If there are any suggestions/ improvements possible, please advise. Also, please suggest how I can go about accessing an IP Camera feed through the internet.

Thanks guys. Any quick response is much appreciated.


----------



## kARTechnology (Apr 3, 2013)

i could help you with the cctv camera part,
whats your budget
how many no. of cameras you want? you want night vision? you want mic? you want PTZ(google it)?
will it be running 24x7?

and you cant use a simple tv tuner card to record cameras


----------



## Extreme Gamer (Apr 3, 2013)

kARTechnology said:


> i could help you with the cctv camera part,
> whats your budget
> how many no. of cameras you want? you want night vision? you want mic? you want PTZ(google it)?
> will it be running 24x7?
> ...



No specific budget as long as the cost is reasonable. This means as low as possible but feed should be clear. As I mentioned before, ~10 cameras. If a TV tuner can't be used for CCTV cams, then I'd prefer IP cameras. 24x7 is necessary, night vision yes, PTZ no, mic no.

When I mentioned TV tuner, I meant that the camera feed will be input into a DVR, and then output into a TV tuner from the DVR to store in a computer provided I use CCTV. If I use IP cameras then obviously neither DVR nor TV tuner is needed.


----------



## kARTechnology (Apr 3, 2013)

Extreme Gamer said:


> No specific budget as long as the cost is reasonable. This means as low as possible but feed should be clear. As I mentioned before, ~10 cameras. If a TV tuner can't be used for CCTV cams, then I'd prefer IP cameras. 24x7 is necessary, night vision yes, PTZ no, mic no.
> 
> When I mentioned TV tuner, I meant that the camera feed will be input into a DVR, and then output into a TV tuner from the DVR to store in a computer provided I use CCTV. If I use IP cameras then obviously neither DVR nor TV tuner is needed.

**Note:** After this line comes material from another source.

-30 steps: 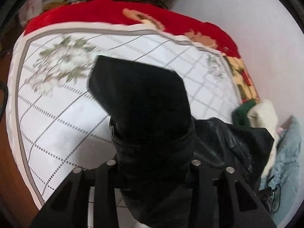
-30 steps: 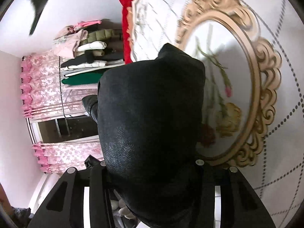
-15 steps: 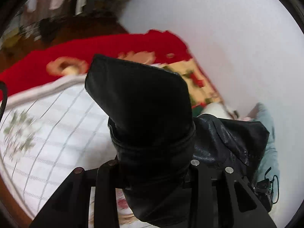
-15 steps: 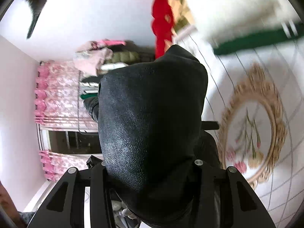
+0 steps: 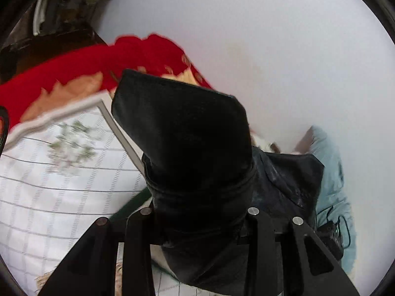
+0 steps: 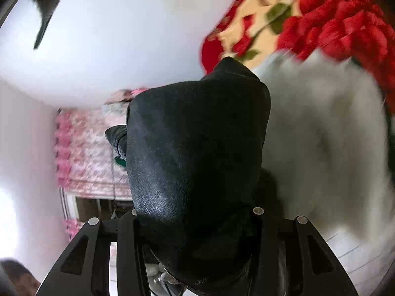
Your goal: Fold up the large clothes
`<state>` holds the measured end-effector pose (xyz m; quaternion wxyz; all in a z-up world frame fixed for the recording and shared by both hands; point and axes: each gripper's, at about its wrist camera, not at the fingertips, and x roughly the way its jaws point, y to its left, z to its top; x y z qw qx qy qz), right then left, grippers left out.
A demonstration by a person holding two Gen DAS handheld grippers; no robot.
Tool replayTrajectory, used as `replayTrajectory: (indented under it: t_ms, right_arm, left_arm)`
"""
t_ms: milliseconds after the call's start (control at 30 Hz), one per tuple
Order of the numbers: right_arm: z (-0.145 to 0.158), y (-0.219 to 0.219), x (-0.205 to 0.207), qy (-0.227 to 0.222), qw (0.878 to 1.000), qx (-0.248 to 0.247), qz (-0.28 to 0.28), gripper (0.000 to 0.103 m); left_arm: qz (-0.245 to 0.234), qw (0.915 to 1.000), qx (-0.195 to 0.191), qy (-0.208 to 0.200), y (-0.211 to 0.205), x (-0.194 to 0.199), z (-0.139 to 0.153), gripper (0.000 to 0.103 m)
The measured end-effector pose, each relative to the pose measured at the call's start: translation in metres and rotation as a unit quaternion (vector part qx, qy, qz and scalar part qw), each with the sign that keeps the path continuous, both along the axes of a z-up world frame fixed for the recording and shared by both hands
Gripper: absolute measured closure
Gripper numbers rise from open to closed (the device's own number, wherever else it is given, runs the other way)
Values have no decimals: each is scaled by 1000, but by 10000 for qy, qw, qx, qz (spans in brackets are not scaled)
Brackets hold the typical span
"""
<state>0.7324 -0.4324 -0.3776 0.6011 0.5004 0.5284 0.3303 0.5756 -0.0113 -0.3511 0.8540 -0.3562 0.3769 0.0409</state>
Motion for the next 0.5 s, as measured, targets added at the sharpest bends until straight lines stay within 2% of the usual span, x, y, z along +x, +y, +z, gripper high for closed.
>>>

You can go for dvr(analog cameras) or a ip cameras(digital) based setup,
analog setup: needs
*16 channel DVR* 3G 16 Channel DVR Standalone Securus 1616ASX + 1 YR WARRANTY + BILL | eBay  *==>>16k* 
*10 cameras PSU* DC 12V 15A 180W Switching Power Supply Driver Transformer LED Strip Light & CCTV | eBay *==>>0.9k*
*BNC Connectors* 20 x BNC Male Connectors for CCTV Camera DVR Installation Purpose 20pieces. | eBay * ==>>Rs.340*
*Cameras* (get locally, by viewing the quality of image on TV) RANGE FROM 3K CCTV CAMERA GENUINE 700TVL SONY EFFIO DOME CAMERA WITH NIGHT VISION | eBay  *==>>RS.3500X10 = 35K*
Wires (get locally, and must be of high quality, go for copper ones) ==>>2k

*total +/- <60k*
can't say you the exact model no and price, better get locally and a pro to install it
only thing is analog camera takes long time to install

IP setup: you should contact locally than buying online, check if they have warranty and stuff, the ones on ebay are crap chinese and don't know when thy stop working


----------



## Extreme Gamer (Apr 3, 2013)

I think an IP camera setup will be better suited to my needs, but thanks for explaining the analog setup.

I need suggestions of brands for the IP cameras. I also need to know locations to check out in Kolkata. My visit to Chandni furnished only one company, spyeye India located at emall. Are they any good?

EDIT: So nobody has advice for routers and switches?


----------



## Extreme Gamer (Apr 4, 2013)

I think I'll get the Netgear SRXN3205 firewall VPN and the GS116E switch. Opinions?


----------



## whitestar_999 (Apr 4, 2013)

some reviews for this model:
Amazon.com: NETGEAR Prosafe Wireless-n Vpn Firewal: Electronics
NetGear SRXN3205 - SmallNetBuilder Forums
read all then decide for yourself.


----------